Exercise brief:
Reproduce this listing from its first line through the line with "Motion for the", inclusive, leaving out all that follows.

Task inputs:
== == ==

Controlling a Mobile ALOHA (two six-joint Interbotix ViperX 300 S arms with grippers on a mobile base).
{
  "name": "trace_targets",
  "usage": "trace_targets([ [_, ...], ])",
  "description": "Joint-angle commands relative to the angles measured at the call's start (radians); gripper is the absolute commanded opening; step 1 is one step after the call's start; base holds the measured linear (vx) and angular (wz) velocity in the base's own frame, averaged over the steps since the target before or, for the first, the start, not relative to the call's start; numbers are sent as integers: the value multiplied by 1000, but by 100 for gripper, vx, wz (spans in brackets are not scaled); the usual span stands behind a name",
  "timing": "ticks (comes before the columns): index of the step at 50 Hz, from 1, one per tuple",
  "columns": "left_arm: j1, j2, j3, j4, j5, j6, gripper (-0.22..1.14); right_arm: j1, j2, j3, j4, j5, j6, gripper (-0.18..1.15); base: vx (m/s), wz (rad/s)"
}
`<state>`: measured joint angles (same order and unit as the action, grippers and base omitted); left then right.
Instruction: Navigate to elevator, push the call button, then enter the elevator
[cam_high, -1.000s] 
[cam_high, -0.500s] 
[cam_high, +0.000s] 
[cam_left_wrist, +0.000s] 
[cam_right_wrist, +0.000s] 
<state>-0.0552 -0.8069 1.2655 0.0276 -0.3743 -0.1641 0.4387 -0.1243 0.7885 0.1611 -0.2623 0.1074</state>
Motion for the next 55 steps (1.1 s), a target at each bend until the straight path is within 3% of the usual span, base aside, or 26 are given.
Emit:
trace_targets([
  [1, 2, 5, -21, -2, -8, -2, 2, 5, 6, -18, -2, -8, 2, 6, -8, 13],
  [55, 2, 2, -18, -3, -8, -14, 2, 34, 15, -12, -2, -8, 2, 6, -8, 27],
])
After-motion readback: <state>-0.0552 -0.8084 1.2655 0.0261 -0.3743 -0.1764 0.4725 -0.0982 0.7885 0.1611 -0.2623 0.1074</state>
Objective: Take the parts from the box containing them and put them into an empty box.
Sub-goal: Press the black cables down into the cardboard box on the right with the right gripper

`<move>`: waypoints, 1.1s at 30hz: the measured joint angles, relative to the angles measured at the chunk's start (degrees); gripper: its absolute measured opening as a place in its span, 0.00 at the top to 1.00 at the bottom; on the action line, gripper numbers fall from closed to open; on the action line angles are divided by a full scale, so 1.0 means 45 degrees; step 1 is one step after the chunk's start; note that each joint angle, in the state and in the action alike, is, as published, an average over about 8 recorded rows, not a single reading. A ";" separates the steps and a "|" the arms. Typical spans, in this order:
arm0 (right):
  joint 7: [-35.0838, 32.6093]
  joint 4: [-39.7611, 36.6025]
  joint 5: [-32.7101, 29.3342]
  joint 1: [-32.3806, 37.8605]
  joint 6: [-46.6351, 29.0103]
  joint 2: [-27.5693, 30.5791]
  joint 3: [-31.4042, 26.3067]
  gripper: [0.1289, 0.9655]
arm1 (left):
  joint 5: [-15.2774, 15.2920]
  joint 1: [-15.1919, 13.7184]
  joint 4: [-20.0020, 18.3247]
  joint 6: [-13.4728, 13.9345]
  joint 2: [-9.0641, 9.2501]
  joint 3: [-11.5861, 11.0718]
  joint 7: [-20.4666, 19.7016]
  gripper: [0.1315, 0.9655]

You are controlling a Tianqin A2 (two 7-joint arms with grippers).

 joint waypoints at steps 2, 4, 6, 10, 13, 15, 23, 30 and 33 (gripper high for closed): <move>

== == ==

Solution to this task:
Controlling a Mobile ALOHA (two six-joint Interbotix ViperX 300 S arms with grippers on a mobile base).
{
  "name": "trace_targets",
  "usage": "trace_targets([ [_, ...], ])",
  "description": "Joint-angle commands relative to the angles measured at the call's start (radians); gripper is the absolute commanded opening; step 1 is one step after the call's start; base holds the measured linear (vx) and angular (wz) velocity in the base's own frame, averaged over the steps since the target before or, for the first, the start, not relative to the call's start; numbers are sent as integers: the value multiplied by 1000, but by 100 for gripper, vx, wz (spans in brackets are not scaled); the usual span stands behind a name",
  "timing": "ticks (comes before the columns): index of the step at 50 Hz, from 1, one per tuple",
  "columns": "left_arm: j1, j2, j3, j4, j5, j6, gripper (-0.22..1.14); right_arm: j1, j2, j3, j4, j5, j6, gripper (-0.18..1.15); base: vx (m/s), wz (rad/s)"
}
`<state>`: measured joint angles (same order and unit as the action, grippers and base omitted); left then right.
Instruction: Navigate to elevator, push the call button, then enter the elevator
[cam_high, -1.000s] 
[cam_high, -0.500s] 
[cam_high, +0.000s] 
[cam_left_wrist, +0.000s] 
[cam_right_wrist, +0.000s] 
<state>-0.0552 -0.8069 1.2655 0.0276 -0.3743 -0.1641 0.4387 -0.1243 0.7885 0.1611 -0.2623 0.1074</state>
Motion for the next 55 steps (1.1 s), a target at each bend until the straight path is within 3% of the usual span, base aside, or 26 are given.

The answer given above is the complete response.